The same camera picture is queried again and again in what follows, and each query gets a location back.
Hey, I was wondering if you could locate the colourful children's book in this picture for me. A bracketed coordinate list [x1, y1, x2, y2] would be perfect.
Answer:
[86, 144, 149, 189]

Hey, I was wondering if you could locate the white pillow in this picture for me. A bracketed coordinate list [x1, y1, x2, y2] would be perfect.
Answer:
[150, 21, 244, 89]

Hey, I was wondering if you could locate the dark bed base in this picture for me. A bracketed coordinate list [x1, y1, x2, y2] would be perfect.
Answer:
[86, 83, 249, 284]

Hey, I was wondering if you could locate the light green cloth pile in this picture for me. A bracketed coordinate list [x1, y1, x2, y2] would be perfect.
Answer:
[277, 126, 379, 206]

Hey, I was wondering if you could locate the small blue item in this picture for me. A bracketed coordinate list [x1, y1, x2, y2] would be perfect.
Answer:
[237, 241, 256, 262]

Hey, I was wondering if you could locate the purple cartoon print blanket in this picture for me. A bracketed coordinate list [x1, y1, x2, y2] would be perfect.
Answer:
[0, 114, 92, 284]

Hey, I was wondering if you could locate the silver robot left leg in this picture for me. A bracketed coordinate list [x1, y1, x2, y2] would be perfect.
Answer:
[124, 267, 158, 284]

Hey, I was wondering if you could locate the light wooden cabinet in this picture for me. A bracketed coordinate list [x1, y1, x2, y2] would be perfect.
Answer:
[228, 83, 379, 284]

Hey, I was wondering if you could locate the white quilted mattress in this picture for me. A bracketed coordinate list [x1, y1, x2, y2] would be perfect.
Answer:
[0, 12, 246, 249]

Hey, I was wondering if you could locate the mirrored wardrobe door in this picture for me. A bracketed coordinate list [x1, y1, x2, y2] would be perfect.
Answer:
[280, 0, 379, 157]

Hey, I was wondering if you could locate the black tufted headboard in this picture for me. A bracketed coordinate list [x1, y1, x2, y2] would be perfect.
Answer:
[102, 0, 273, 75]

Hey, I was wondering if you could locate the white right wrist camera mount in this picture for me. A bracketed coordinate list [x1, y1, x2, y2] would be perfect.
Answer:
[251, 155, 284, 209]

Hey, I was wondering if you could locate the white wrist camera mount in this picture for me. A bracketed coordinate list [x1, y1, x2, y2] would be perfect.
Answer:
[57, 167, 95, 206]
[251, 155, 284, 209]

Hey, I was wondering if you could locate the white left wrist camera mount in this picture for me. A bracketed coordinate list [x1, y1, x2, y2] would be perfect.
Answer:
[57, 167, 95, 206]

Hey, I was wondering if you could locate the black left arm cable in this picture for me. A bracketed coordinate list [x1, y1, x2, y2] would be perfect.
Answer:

Assignment =>
Copy out the full listing so that each line matches exactly.

Completed task =>
The same camera picture is queried again and again in what follows, and each query gets a location back.
Hey, I was wondering if you could locate the colourful children's book in this picture for me. A bracketed coordinate list [x1, y1, x2, y2] would be perfect.
Answer:
[86, 144, 149, 189]

Hey, I was wondering if you could locate the white pillow in this picture for me. A bracketed coordinate list [x1, y1, x2, y2] would be perfect.
Answer:
[150, 21, 244, 89]

Hey, I was wondering if you could locate the dark bed base in this picture for me. A bracketed coordinate list [x1, y1, x2, y2] would be perfect.
Answer:
[86, 83, 249, 284]

Hey, I was wondering if you could locate the light green cloth pile in this picture for me. A bracketed coordinate list [x1, y1, x2, y2] would be perfect.
Answer:
[277, 126, 379, 206]

Hey, I was wondering if you could locate the small blue item in this picture for me. A bracketed coordinate list [x1, y1, x2, y2] would be perfect.
Answer:
[237, 241, 256, 262]

Hey, I was wondering if you could locate the purple cartoon print blanket in this picture for me. A bracketed coordinate list [x1, y1, x2, y2] would be perfect.
Answer:
[0, 114, 92, 284]

Hey, I was wondering if you could locate the silver robot left leg in this picture for me. A bracketed coordinate list [x1, y1, x2, y2] would be perfect.
Answer:
[124, 267, 158, 284]

Hey, I was wondering if you could locate the light wooden cabinet in this picture for me. A bracketed coordinate list [x1, y1, x2, y2] would be perfect.
Answer:
[228, 83, 379, 284]

Hey, I was wondering if you could locate the white quilted mattress in this picture for me. A bracketed coordinate list [x1, y1, x2, y2] would be perfect.
Answer:
[0, 12, 246, 249]

Hey, I was wondering if you could locate the mirrored wardrobe door in this picture for me. A bracketed coordinate list [x1, y1, x2, y2] would be perfect.
Answer:
[280, 0, 379, 157]

Hey, I was wondering if you could locate the black tufted headboard in this picture for me. A bracketed coordinate list [x1, y1, x2, y2] would be perfect.
Answer:
[102, 0, 273, 75]

Hey, I was wondering if you could locate the white right wrist camera mount in this picture for me. A bracketed coordinate list [x1, y1, x2, y2] would be perfect.
Answer:
[251, 155, 284, 209]

Hey, I was wondering if you could locate the white wrist camera mount in this picture for me. A bracketed coordinate list [x1, y1, x2, y2] would be perfect.
Answer:
[57, 167, 95, 206]
[251, 155, 284, 209]

Hey, I was wondering if you could locate the white left wrist camera mount in this picture for me. A bracketed coordinate list [x1, y1, x2, y2] would be perfect.
Answer:
[57, 167, 95, 206]

Hey, I was wondering if you could locate the black left arm cable in this picture for me. A bracketed coordinate list [x1, y1, x2, y2] would be perfect.
Answer:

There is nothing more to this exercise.